» What to produce: Repeat the listing exactly. The images do not belong in the copy.

■ ■ ■ ■

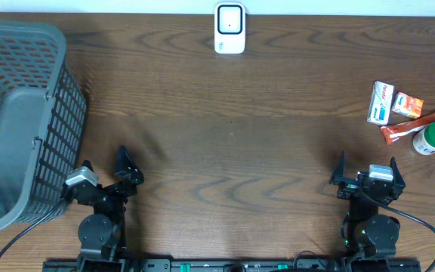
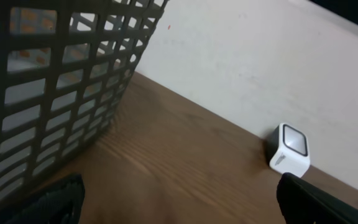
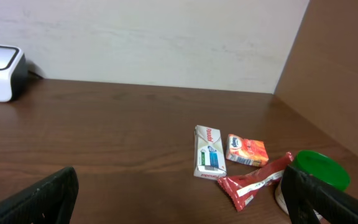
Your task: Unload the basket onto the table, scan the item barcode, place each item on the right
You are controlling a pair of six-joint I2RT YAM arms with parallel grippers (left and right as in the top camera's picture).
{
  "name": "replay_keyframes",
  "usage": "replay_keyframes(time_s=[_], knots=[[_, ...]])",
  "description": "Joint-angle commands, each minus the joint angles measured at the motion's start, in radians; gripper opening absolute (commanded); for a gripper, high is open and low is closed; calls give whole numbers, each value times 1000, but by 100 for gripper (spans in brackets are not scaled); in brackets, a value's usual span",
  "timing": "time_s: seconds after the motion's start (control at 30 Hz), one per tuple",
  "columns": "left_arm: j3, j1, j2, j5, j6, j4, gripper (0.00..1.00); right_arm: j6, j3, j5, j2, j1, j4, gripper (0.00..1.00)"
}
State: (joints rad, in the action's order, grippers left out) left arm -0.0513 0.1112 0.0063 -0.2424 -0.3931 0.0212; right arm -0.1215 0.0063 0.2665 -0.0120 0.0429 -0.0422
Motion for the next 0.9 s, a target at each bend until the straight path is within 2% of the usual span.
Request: replay_keyframes(time_s=[0.0, 0.17, 0.4, 0.8, 0.87], knots=[[27, -5, -5, -21, 54, -8, 98, -11, -1, 13, 5, 8, -4, 99], [48, -5, -5, -32, 67, 18, 98, -11, -1, 13, 5, 7, -4, 99], [47, -5, -5, 2, 226, 34, 98, -11, -1, 13, 5, 7, -4, 99], [47, -5, -5, 49, 225, 34, 98, -11, -1, 13, 5, 7, -4, 99], [47, -5, -5, 72, 274, 38, 98, -11, -1, 13, 5, 7, -4, 99]])
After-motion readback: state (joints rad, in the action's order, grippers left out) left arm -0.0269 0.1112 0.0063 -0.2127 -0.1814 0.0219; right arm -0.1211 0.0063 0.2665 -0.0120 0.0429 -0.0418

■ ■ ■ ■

» Result:
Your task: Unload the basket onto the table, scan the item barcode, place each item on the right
You are controlling a pair of six-joint I2RT YAM arms with parallel grippers (left and right as in the top camera's picture).
{
  "name": "replay_keyframes",
  "usage": "replay_keyframes(time_s=[_], knots=[[_, ...]])",
  "description": "Joint-angle commands, each minus the joint angles measured at the motion's start, in radians; gripper opening absolute (commanded); for a gripper, high is open and low is closed; calls give whole numbers, each value times 1000, but by 100 for gripper (spans in brackets are not scaled); in brackets, a value's usual span",
  "timing": "time_s: seconds after the motion's start (control at 30 Hz), one per tuple",
  "columns": "left_arm: j3, j1, j2, j5, j6, j4, gripper (0.00..1.00); right_arm: j6, j3, j5, j2, j1, j4, gripper (0.00..1.00)"
}
State: (joints rad, in the action's order, grippers left out) left arm -0.0513 0.1112 0.0063 -0.2424 -0.3931 0.0212; right arm -0.1215 0.0063 0.2665 -0.0120 0.0429 -0.0422
Motion for the next 0.9 s, a target at each bend until the straight path is within 2% of the usual span.
Request: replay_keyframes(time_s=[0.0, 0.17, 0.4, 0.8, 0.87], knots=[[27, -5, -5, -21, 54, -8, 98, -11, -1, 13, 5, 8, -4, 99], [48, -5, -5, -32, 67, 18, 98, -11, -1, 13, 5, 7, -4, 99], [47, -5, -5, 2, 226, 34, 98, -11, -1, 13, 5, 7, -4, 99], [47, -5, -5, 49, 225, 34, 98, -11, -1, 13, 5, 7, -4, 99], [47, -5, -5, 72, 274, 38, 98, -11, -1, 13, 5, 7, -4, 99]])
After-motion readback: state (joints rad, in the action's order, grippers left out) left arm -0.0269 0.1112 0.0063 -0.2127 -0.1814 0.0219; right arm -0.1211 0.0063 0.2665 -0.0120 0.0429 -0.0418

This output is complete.